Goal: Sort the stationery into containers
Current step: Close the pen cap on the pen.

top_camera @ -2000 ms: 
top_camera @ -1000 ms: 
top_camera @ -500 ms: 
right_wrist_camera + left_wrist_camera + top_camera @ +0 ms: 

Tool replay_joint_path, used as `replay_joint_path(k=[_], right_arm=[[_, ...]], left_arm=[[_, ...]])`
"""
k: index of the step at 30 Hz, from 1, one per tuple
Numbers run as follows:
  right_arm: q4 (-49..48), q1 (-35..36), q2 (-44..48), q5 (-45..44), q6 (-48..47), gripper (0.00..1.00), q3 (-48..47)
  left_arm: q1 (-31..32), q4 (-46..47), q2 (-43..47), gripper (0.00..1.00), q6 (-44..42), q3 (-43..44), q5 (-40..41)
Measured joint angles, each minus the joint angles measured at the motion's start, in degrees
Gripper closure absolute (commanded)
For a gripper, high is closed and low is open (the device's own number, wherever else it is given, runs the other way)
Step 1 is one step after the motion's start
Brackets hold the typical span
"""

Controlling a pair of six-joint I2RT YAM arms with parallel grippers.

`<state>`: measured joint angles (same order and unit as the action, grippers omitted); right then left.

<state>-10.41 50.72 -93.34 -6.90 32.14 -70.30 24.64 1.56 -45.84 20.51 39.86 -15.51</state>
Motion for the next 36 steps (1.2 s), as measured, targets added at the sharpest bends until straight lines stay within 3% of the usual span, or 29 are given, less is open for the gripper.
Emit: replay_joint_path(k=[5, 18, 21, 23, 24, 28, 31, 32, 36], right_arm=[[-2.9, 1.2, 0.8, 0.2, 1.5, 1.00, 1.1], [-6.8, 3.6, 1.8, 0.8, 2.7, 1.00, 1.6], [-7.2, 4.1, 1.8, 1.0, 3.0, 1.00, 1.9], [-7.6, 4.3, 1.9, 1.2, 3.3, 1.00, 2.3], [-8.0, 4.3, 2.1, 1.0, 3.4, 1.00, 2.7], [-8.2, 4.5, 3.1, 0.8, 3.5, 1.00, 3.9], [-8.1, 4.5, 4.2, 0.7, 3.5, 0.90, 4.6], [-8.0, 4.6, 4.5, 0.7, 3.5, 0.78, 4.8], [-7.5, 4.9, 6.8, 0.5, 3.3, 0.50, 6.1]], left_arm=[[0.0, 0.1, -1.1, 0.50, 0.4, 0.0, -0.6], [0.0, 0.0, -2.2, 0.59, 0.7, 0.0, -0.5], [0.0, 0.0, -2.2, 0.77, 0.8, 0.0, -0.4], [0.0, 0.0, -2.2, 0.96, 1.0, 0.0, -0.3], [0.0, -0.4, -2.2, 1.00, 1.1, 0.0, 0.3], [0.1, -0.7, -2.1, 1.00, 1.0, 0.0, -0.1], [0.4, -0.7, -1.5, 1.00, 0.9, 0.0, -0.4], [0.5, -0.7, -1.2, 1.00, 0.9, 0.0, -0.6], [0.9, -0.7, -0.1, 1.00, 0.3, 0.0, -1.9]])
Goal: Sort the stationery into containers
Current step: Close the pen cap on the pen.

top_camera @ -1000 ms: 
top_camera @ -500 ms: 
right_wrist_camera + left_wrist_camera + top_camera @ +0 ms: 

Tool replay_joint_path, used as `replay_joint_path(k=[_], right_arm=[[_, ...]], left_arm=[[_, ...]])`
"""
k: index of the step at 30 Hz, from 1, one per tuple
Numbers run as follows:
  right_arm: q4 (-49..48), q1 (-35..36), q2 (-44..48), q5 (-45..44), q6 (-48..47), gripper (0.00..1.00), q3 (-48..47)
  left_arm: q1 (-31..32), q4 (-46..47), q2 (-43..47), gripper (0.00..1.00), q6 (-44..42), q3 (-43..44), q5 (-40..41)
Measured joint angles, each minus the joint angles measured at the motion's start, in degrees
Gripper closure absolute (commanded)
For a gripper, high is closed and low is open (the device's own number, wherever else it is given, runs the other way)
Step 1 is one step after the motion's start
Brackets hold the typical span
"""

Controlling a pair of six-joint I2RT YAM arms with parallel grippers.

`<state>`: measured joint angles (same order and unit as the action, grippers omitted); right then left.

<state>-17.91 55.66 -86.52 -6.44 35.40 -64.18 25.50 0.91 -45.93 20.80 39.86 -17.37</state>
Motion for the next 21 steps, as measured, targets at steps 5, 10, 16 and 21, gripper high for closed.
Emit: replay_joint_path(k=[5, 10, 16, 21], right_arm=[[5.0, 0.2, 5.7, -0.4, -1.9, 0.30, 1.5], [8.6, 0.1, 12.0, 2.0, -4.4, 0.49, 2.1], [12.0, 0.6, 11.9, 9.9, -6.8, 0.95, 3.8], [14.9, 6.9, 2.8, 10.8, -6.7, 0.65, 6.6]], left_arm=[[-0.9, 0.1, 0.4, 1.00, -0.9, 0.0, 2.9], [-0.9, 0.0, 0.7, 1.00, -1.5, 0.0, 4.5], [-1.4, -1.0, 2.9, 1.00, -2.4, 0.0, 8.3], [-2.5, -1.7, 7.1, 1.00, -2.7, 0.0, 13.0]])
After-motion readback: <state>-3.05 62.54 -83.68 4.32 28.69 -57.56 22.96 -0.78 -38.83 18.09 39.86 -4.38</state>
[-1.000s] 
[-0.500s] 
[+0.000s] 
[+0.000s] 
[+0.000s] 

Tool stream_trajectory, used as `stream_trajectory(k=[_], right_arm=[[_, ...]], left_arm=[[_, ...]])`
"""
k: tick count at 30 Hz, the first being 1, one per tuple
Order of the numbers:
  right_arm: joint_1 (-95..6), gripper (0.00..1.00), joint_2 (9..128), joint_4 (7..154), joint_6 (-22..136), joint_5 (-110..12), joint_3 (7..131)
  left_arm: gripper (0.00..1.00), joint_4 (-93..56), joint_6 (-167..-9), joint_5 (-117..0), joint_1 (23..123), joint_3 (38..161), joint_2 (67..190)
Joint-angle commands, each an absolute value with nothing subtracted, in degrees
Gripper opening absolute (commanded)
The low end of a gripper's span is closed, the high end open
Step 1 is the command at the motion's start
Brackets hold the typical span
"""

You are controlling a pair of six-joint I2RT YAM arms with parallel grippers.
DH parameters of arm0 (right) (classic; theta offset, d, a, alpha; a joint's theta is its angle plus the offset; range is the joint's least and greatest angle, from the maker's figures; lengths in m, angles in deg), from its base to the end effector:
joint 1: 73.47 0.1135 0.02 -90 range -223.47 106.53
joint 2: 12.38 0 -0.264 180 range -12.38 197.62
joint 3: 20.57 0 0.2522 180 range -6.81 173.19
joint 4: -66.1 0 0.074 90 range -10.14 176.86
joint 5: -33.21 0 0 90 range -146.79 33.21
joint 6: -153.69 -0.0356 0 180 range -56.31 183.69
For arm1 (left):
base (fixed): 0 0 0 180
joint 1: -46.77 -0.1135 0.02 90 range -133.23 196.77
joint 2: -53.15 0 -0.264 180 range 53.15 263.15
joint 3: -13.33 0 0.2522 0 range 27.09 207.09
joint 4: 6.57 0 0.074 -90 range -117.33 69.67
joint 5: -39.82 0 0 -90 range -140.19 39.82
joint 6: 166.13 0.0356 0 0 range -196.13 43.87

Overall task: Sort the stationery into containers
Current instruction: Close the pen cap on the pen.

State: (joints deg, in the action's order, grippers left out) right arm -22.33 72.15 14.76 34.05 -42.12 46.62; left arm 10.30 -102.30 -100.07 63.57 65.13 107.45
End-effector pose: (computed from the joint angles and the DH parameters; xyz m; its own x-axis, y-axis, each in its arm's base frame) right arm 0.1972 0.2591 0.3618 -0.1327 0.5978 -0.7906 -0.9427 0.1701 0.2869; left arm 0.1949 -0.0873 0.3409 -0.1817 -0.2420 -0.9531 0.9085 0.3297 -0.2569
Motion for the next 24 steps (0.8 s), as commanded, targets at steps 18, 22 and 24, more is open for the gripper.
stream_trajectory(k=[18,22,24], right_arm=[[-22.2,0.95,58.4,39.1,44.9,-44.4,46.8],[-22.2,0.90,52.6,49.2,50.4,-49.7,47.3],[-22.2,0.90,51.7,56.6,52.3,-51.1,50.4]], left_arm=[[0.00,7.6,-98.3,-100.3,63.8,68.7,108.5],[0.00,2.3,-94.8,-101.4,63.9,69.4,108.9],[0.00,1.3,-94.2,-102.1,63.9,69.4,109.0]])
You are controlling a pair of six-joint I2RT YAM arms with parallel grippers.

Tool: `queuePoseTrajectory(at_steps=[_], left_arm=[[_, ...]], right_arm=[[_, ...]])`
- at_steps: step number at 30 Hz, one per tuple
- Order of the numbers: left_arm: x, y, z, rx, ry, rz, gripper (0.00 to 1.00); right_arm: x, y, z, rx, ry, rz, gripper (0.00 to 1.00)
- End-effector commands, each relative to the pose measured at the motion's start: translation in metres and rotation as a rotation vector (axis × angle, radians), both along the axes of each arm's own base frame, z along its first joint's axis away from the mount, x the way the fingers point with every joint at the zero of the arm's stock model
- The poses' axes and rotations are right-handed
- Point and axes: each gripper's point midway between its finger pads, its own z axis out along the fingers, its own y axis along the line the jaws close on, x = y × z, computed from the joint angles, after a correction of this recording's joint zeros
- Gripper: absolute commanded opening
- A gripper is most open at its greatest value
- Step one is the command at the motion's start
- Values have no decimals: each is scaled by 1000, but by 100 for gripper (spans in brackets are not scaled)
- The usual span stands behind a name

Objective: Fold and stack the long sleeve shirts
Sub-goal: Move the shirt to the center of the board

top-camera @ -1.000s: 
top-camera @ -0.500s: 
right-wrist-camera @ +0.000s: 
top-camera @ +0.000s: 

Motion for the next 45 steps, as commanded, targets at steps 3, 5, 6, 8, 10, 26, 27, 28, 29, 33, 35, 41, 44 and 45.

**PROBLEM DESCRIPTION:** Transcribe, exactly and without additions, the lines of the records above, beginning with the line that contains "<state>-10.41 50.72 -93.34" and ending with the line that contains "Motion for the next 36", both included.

**RESPONSE AREA:**
<state>-10.41 50.72 -93.34 -6.90 32.14 -70.30 24.64 1.56 -45.84 20.51 39.86 -15.51</state>
Motion for the next 36 steps (1.2 s), as measured, targets added at the sharpest bends until straight lines stay within 3% of the usual span, or 29 are given, less is open for the gripper.

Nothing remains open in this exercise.